**WORK ORDER**
Scanning the entries below, copy every line that contains the word "shirt".

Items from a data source
»»

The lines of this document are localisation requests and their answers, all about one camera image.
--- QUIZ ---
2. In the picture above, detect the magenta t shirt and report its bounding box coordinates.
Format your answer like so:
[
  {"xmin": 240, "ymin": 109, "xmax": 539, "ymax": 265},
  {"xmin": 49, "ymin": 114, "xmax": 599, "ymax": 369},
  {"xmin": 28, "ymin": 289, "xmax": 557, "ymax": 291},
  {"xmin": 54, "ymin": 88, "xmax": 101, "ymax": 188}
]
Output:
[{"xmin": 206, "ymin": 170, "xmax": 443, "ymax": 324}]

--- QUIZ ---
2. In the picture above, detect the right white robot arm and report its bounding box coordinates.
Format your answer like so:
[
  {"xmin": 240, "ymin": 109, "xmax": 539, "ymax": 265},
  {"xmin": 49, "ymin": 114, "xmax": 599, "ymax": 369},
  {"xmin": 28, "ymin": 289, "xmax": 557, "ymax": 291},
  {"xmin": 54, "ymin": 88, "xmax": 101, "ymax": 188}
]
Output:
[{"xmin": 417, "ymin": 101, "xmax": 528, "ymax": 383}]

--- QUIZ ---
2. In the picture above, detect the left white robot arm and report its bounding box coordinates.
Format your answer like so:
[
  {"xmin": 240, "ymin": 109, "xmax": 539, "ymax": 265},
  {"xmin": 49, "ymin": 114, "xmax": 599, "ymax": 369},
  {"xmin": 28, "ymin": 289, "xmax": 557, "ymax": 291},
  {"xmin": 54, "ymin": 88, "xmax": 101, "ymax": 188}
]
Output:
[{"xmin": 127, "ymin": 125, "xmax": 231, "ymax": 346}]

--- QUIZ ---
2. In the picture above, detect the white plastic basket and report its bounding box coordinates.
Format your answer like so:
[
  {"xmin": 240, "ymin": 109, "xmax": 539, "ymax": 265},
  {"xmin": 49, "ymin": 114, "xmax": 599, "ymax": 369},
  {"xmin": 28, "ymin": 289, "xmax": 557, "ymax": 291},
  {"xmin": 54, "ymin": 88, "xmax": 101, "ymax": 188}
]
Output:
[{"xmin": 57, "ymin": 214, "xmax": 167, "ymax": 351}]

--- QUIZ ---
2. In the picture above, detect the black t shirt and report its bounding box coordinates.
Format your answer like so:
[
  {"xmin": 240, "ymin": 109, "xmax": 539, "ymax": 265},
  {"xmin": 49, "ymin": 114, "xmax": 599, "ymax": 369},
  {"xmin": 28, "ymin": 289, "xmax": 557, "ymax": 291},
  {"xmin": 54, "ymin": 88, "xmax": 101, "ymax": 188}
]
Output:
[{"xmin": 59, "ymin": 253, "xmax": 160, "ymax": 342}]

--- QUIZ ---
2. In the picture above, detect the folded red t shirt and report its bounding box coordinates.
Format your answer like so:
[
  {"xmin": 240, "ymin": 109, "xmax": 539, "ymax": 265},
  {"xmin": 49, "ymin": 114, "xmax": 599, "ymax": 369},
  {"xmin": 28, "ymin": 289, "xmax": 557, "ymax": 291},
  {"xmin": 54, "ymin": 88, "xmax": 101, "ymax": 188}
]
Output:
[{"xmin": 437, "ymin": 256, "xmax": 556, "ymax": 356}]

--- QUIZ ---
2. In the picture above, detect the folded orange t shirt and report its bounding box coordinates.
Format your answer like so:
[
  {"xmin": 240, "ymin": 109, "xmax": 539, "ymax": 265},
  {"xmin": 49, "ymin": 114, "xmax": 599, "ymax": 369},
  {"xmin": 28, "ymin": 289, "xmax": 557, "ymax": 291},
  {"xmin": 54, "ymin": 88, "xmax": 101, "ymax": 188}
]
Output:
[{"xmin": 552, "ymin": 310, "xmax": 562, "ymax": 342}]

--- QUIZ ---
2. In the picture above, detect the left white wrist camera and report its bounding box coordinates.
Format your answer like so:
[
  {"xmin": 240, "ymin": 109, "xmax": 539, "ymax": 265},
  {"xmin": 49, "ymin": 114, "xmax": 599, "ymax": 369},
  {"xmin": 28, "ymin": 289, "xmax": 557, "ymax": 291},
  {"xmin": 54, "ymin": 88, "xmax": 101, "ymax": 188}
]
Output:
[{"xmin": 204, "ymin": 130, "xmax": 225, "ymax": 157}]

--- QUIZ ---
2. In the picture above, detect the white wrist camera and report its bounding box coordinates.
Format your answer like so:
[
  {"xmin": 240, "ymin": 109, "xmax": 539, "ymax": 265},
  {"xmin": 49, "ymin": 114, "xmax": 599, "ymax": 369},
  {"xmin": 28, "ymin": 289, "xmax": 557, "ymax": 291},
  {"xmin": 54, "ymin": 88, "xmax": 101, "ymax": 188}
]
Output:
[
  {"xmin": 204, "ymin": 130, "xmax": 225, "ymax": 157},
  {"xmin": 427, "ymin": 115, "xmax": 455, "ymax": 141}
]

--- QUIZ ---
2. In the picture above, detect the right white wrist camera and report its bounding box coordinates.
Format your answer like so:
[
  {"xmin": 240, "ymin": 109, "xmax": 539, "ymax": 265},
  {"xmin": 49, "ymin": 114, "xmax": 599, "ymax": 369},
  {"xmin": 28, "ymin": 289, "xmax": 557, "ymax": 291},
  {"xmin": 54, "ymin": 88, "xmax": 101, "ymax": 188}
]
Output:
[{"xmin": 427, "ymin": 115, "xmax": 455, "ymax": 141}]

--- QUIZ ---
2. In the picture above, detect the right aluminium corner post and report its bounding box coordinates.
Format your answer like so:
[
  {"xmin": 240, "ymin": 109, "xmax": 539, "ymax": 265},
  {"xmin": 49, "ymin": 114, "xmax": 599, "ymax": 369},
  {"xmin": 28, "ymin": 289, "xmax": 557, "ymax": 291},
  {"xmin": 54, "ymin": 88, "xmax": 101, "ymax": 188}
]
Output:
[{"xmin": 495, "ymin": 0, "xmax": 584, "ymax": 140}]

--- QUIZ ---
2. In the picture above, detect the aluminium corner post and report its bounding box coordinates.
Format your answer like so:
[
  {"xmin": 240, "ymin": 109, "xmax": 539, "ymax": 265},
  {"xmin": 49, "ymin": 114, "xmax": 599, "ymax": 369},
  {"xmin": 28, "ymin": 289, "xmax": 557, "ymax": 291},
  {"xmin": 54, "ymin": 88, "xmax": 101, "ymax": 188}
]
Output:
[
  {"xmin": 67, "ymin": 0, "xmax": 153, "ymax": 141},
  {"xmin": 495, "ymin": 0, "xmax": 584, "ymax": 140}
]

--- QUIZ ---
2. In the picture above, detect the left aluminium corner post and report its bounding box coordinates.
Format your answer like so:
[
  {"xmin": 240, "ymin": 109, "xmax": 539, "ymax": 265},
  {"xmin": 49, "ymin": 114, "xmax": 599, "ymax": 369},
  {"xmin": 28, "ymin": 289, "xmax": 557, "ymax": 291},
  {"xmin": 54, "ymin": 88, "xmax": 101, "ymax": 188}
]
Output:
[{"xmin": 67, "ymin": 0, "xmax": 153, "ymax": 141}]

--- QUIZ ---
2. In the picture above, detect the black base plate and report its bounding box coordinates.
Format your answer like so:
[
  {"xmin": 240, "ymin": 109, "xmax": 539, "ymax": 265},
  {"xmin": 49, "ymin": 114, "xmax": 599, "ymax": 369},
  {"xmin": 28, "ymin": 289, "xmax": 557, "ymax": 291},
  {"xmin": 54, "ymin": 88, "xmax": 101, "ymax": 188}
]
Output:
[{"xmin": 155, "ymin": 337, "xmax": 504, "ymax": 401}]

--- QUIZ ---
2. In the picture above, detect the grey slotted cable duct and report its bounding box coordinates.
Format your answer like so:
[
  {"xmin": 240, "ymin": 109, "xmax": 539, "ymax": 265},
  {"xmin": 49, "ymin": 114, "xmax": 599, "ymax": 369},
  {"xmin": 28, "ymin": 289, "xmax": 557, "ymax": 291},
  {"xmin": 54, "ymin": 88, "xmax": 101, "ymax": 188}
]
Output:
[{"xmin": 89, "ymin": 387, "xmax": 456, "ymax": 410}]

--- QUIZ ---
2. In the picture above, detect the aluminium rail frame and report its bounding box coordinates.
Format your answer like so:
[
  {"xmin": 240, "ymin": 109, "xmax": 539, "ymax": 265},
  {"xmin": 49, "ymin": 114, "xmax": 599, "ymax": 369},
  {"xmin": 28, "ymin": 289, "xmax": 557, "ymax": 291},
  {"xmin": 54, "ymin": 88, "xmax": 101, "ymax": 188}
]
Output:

««

**SOLUTION**
2. In the picture above, detect the magenta t shirt and report its bounding box coordinates.
2. In the picture above, detect the black t shirt and report its bounding box coordinates.
2. In the picture above, detect the folded red t shirt and report its bounding box coordinates.
2. In the picture above, detect the folded orange t shirt and report its bounding box coordinates.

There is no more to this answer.